Kirsten no levanta la vista.
—No eres la única con orejas, Toril. Hablo con los marineros que vienen al puerto.
—Ya lo he notado —replica Toril—. Una mujer no debería hacer algo así.
Kirsten la ignora.
—Sea lo que sea lo que el pastor Kurtsson decida farfullar el sábado, me va a costar escucharlo con los rugidos de mi estómago.

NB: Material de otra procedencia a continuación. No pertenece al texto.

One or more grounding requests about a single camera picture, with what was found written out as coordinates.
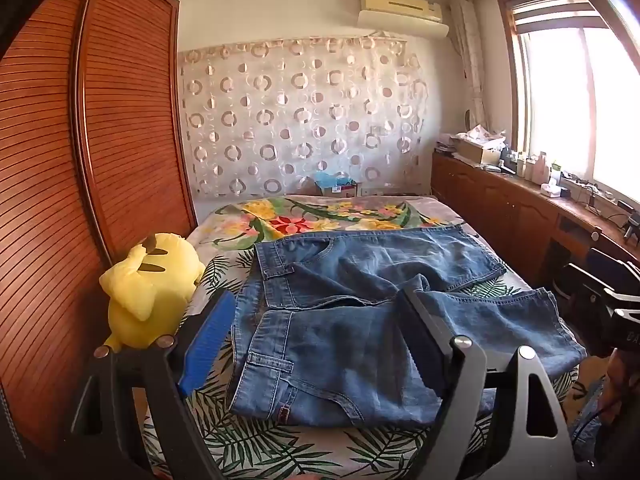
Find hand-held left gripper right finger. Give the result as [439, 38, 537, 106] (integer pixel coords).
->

Maren contiene una risa. Si hubiera sido cualquier otra y no Kirsten la que hubiera propuesto salir a la mar, no se lo habrían permitido. Sin embargo, siempre ha sido una mujer particular, terca y fuerte y, cuando llega el sábado, las advertencias tibias del pastor Kurtsson no sirven de nada para detenerlas. No ha recibido respuesta del lensmann, así que Kirsten insiste en que sigan adelante.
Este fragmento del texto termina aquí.